Bulldogs down Rabbitohs 25-12
The Bulldogs turned in another Jekyll and Hyde performance but this time walked away with the two NRL competition points after coming from behind to beat South Sydney 25-12 at ANZ Stadium.
The Bulldogs looked no chance of breaking their 2008 duck when trailing 12-0 just 20 seconds out from halftime, but three tries sandwiched around the interval had the visitors up 18-12 six minutes after the restart.
From there the Bulldogs renowned defensive wall clicked into gear, at one stage repelling the Rabbitohs for five straight sets as the home side looked for some way back into the match.
The Bulldogs showed them how it was done when Luke Patten raced over for the match-winner on the back of a Daniel Holdsworth inside ball, the second half comeback a complete reversal of their round one capitulation when they surrendered a 20-0 halftime lead to Parramatta.
The loss leaves Souths 0-2 and struggling to put points on the board without injured playmaker Craig Wing; coach Jason Taylor with more than a few headaches as he looks to come up with a winning combination.
Without the injured Sonny Bill Williams the Bulldogs started slowly, Souths capitalising on their dominance in position and possession when debutant Ben Lowe was turned back inside by Ben Rogers for a 6-0 lead after 19 minutes.

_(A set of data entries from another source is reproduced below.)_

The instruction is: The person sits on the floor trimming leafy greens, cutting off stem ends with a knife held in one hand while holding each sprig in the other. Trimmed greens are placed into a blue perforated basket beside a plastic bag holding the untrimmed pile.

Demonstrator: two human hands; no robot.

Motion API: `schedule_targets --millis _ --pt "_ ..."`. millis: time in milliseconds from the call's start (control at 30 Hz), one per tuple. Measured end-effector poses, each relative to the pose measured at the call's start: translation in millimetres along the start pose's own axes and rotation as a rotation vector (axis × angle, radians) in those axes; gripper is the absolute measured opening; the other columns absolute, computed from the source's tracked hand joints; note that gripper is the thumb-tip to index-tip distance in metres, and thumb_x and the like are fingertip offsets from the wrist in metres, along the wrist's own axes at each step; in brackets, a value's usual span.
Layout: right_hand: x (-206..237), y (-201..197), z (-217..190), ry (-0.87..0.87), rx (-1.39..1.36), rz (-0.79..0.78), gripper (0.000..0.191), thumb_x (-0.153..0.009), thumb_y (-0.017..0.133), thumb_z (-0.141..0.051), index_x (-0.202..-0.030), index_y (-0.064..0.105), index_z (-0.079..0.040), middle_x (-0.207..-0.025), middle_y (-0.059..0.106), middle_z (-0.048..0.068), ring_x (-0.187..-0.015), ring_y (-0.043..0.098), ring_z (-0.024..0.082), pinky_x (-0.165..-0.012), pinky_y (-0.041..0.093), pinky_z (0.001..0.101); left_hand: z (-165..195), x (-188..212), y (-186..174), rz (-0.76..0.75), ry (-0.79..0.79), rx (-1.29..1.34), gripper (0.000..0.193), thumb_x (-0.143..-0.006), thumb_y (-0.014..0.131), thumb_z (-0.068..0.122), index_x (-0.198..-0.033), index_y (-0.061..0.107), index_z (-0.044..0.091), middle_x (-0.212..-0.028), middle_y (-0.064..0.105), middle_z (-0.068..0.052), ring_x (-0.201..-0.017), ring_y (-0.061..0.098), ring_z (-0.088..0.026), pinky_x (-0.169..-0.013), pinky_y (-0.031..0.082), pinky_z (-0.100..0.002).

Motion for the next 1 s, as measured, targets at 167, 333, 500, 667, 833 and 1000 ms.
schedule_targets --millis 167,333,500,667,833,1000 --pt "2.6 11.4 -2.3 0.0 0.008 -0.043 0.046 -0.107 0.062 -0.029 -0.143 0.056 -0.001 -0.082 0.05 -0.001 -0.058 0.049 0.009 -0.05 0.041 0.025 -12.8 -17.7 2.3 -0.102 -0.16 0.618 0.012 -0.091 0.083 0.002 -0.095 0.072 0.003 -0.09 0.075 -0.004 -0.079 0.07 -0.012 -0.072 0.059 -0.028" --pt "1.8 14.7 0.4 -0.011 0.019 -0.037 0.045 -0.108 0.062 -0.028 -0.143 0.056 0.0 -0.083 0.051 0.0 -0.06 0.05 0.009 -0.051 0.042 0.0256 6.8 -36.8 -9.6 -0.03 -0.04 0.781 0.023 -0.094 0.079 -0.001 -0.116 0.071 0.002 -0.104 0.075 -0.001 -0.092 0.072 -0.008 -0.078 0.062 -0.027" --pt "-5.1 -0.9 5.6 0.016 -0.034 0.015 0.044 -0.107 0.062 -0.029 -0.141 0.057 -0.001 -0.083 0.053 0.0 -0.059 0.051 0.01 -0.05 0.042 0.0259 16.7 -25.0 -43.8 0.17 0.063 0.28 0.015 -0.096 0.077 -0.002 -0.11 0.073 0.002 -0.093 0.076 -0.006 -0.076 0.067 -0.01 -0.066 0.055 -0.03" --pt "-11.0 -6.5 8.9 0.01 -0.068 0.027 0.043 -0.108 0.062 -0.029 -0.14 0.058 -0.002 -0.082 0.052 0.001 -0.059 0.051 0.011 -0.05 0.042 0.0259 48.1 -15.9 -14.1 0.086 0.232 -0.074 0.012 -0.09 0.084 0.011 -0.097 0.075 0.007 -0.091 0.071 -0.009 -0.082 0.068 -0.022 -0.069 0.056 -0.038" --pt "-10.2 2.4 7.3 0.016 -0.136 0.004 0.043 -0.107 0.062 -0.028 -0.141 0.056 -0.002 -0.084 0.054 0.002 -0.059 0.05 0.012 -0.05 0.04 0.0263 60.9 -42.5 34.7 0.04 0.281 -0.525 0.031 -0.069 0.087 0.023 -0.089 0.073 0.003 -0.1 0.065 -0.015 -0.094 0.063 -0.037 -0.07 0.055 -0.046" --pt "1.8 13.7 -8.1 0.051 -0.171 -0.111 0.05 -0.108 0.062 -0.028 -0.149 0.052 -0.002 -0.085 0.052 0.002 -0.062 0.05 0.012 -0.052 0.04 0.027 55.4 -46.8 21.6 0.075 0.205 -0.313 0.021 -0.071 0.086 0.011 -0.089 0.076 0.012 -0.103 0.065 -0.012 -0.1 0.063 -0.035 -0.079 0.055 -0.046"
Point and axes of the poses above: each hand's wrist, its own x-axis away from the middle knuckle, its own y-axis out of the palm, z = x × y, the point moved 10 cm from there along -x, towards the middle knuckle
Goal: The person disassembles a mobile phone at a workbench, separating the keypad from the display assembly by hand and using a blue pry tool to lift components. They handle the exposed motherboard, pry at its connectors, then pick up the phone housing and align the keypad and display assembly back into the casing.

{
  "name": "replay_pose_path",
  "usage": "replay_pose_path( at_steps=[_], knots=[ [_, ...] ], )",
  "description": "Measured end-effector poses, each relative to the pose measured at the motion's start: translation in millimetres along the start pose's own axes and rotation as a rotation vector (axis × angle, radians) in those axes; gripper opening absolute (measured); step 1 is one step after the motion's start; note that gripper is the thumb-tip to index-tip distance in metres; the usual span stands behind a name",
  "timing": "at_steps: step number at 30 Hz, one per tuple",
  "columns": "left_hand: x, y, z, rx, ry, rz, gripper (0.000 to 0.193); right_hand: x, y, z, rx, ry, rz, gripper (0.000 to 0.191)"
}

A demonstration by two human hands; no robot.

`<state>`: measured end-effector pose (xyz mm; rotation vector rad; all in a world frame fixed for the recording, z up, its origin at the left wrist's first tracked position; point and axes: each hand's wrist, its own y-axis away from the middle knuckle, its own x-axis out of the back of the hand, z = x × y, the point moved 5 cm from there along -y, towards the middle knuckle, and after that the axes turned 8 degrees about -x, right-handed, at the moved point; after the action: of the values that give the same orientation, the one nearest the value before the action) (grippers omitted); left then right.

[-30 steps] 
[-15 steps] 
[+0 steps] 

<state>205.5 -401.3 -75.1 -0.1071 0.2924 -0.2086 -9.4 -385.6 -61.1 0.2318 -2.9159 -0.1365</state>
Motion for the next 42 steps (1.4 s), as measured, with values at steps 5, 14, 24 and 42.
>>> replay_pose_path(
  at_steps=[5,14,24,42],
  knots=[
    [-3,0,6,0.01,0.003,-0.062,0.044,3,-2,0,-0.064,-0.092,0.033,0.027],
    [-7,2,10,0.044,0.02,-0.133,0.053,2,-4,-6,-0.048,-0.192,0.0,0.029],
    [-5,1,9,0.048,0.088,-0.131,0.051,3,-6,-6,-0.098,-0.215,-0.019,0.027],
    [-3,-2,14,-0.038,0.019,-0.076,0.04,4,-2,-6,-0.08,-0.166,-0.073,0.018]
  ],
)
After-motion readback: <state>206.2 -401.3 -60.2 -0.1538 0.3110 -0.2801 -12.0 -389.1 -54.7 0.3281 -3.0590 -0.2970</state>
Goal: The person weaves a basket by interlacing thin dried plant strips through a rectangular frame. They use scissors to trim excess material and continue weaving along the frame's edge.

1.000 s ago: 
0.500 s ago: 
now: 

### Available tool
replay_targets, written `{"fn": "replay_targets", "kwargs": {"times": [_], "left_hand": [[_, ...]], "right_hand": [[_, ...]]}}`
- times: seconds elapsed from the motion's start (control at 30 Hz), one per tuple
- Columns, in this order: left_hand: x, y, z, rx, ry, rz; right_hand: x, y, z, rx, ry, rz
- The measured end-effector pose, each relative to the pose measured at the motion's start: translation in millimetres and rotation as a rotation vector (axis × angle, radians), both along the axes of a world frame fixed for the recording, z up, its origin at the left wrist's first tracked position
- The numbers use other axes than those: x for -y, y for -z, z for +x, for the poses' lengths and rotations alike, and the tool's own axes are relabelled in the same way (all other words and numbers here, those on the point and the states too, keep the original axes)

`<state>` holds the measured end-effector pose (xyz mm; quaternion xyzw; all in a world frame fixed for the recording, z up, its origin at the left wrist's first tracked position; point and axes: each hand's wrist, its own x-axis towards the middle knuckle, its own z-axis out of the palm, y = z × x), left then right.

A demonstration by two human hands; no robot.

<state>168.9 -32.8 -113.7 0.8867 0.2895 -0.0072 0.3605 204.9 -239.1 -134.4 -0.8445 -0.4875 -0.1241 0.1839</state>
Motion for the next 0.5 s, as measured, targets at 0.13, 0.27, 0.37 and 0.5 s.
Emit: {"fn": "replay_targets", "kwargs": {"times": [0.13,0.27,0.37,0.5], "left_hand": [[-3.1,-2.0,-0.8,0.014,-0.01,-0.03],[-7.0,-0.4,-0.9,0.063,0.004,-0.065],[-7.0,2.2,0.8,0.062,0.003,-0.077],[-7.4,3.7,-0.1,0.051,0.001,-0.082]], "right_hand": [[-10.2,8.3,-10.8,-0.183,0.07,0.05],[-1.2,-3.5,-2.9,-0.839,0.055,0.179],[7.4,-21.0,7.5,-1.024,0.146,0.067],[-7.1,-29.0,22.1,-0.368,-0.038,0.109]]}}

The Bulldogs kicked out on the full from the restart but it was a crucial call from the video referee that really hurt them, a knock on against the Bunnies changed to a penalty on review from the man upstairs.

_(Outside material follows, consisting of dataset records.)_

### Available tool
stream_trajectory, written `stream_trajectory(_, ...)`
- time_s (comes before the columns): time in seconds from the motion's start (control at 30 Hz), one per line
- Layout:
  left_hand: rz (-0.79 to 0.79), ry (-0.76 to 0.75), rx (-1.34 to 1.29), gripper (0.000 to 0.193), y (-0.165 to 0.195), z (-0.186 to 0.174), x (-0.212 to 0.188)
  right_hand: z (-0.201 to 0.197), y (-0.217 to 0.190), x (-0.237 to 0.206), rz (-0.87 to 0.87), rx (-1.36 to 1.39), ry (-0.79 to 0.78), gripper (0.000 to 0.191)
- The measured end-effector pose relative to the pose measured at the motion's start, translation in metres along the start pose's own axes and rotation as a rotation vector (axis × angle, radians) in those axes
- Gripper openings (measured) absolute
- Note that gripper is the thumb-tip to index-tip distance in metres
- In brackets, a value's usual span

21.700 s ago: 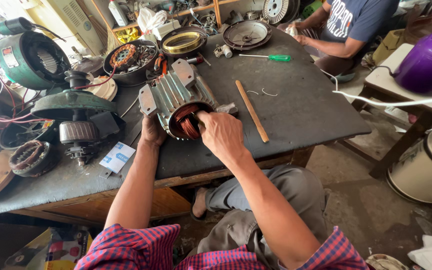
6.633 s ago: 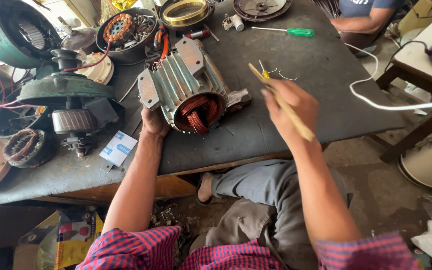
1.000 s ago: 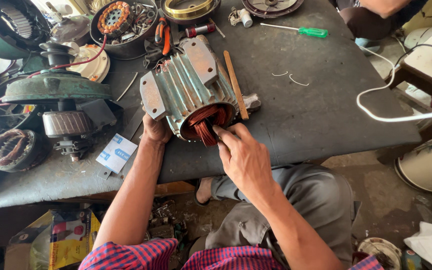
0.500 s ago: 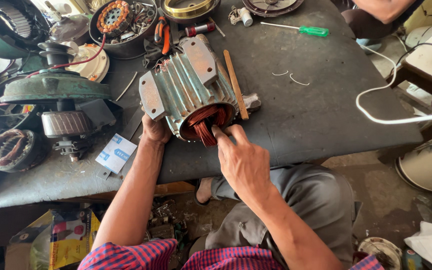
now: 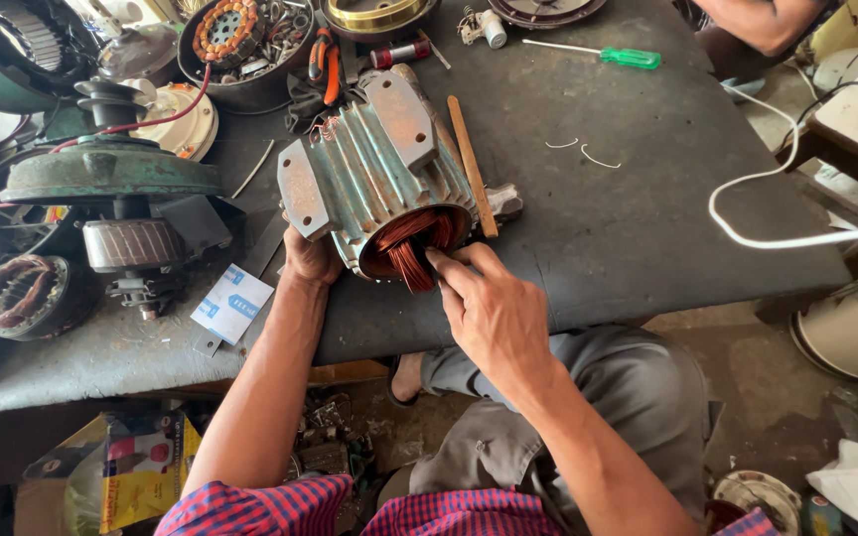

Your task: The person uses a screwdriver and a wooden stick to adjust and press down copper windings inside an electric motor stator. They repeatedly probe the coils, reposition the stator, and use both tools to compact the windings within the housing.

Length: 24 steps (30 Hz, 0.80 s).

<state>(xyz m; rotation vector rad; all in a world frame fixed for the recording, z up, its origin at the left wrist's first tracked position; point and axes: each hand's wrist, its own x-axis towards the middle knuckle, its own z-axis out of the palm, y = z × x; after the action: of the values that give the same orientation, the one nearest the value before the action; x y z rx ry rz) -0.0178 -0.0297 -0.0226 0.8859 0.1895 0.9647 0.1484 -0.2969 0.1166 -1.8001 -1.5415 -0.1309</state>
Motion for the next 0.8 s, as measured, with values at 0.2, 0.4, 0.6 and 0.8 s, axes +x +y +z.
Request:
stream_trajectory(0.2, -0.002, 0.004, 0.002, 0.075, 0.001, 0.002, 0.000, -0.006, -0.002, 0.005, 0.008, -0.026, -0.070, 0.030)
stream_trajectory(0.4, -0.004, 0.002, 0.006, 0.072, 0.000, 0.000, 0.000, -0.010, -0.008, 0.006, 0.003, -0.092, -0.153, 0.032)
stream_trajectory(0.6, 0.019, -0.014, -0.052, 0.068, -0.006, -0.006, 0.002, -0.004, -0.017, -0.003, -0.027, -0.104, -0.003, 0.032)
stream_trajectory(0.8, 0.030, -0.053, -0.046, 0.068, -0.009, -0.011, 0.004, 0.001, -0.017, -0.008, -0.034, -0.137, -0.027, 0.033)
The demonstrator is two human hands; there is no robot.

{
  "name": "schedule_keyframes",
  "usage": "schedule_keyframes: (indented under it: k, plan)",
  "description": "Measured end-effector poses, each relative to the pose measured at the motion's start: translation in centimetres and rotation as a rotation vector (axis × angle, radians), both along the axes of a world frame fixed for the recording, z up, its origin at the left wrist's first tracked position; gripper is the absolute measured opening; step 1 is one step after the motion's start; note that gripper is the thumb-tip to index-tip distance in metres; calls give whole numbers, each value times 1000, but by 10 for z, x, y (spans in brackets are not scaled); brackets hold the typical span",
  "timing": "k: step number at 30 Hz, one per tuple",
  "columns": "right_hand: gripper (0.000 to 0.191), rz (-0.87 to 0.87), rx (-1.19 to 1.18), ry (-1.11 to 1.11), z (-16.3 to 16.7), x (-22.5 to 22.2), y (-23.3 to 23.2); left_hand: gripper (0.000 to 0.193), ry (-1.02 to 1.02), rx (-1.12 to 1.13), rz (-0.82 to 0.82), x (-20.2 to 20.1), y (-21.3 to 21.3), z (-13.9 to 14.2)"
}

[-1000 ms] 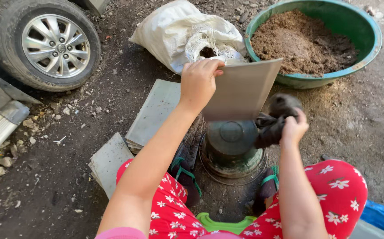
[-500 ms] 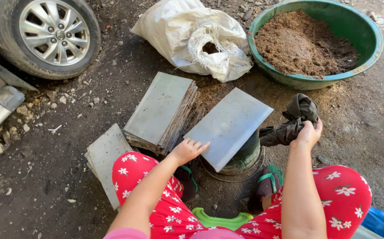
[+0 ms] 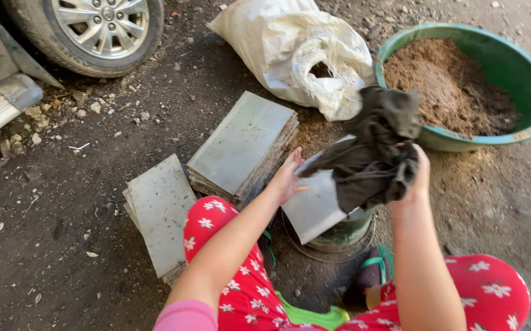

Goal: The person sits on a small stool and wipes rectangular tiles with a dark cloth. They pick up tiles from a stack, wipe both sides, and place them on a separate pile. A green basin with sand and a white sack are nearby.

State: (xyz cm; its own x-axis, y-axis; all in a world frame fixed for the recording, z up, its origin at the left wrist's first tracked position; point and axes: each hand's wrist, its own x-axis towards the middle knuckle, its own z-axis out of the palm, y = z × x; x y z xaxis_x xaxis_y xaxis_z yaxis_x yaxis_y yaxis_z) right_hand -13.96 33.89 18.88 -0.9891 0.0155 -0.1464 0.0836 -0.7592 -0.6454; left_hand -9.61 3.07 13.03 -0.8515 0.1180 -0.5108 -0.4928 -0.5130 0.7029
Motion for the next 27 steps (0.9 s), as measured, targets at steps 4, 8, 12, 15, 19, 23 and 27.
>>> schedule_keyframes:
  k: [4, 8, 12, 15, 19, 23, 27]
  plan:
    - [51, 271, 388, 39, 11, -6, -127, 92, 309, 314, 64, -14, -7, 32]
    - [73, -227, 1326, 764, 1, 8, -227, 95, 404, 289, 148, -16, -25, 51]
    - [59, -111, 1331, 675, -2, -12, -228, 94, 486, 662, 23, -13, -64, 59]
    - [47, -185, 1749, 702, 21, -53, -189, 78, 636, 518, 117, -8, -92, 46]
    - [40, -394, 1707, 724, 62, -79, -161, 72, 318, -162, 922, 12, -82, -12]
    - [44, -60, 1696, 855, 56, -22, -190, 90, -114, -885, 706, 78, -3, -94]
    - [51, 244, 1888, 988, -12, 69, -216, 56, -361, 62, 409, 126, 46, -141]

Halfback Eddie Paea sliced between Andrew Ryan and Jarrad Hickey on the next set before crawling over the line for a 12-0 lead, the Bulldogs appearing dead and buried before their stunning form reversal.
It started with winger Matt Utai who took advantage of a poor defensive read from opposite Merrit 20 seconds out from halftime before the pumped up Dogs went over twice in the north western corner after the break via Willie Tonga and Tim Winitana to open the second stanza.
While thrilled with the try-scoring frenzy, Bulldogs coach Steve Folkes credited his side's goal-line defence as the major factor.
"That little period there where we led 18-12 we held them out for four, five, six sets on our line ... that was the turning point the fact they didn't get a result there," said Folkes, who denied there was anything in his halftime address that would have inspired his troops.
"We got some confidence out of it and the momentum sort of shifted after that."
Taylor was left lamenting the absence of Wing, who isn't due back for another three to four months as he recovers from surgery on a dislocated shoulder.
"We're certainly not an 80-minute football team at the moment, which is our biggest concern and I don't think we're a 40-minute (side) either," Taylor said.
"We're doing it in patches but there's just not enough consistency in what we're doing.
"We had some success with some things in the first half ... (but) we'd decide that 'yeah we've seen that and yeah it worked, but what about we try a few other things'.
"There's no doubt that's why we brought Craig Wing to the club to get control of some of that stuff - he's not there so we need to get that sorted out really quickly because they're the same issues we had last year."
The Bunnies reported no major injury concerns while Utai did not return for the second half after suffering a blow to the sternum in the opening period.